To do:
Pull every line containing "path" from the listing.

[Collected data Boundary: Start]

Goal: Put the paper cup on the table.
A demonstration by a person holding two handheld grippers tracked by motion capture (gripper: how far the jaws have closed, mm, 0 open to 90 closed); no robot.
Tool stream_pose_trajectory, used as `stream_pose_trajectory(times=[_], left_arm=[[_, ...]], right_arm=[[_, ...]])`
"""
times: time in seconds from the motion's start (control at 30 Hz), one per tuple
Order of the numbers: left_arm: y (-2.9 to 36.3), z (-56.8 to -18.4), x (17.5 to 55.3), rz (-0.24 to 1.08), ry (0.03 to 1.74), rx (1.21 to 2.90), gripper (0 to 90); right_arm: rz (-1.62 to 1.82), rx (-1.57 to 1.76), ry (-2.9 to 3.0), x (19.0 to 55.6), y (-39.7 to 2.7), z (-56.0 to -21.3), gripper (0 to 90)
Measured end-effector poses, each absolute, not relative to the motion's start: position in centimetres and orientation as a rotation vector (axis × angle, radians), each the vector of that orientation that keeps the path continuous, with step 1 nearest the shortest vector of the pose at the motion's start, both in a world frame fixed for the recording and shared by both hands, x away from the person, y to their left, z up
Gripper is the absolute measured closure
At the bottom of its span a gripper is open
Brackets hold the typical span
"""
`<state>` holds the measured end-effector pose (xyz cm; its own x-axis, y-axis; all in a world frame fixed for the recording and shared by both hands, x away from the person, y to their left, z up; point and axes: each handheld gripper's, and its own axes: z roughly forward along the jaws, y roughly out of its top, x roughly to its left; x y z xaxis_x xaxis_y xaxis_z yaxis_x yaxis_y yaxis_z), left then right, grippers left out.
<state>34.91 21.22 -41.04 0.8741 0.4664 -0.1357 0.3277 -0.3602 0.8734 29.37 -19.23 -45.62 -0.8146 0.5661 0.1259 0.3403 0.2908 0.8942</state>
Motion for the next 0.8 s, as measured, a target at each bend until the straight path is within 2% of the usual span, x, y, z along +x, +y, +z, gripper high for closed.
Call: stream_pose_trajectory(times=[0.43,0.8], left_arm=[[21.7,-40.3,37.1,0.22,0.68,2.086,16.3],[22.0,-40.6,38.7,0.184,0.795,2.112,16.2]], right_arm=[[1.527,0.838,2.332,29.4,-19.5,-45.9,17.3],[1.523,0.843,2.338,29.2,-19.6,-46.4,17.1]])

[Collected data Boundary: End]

Answer space:
Measured end-effector poses, each absolute, not relative to the motion's start: position in centimetres and orientation as a rotation vector (axis × angle, radians), each the vector of that orientation that keeps the path continuous, with step 1 nearest the shortest vector of the pose at the motion's start, both in a world frame fixed for the recording and shared by both hands, x away from the person, y to their left, z up
Motion for the next 0.8 s, as measured, a target at each bend until the straight path is within 2% of the usual span, x, y, z along +x, +y, +z, gripper high for closed.

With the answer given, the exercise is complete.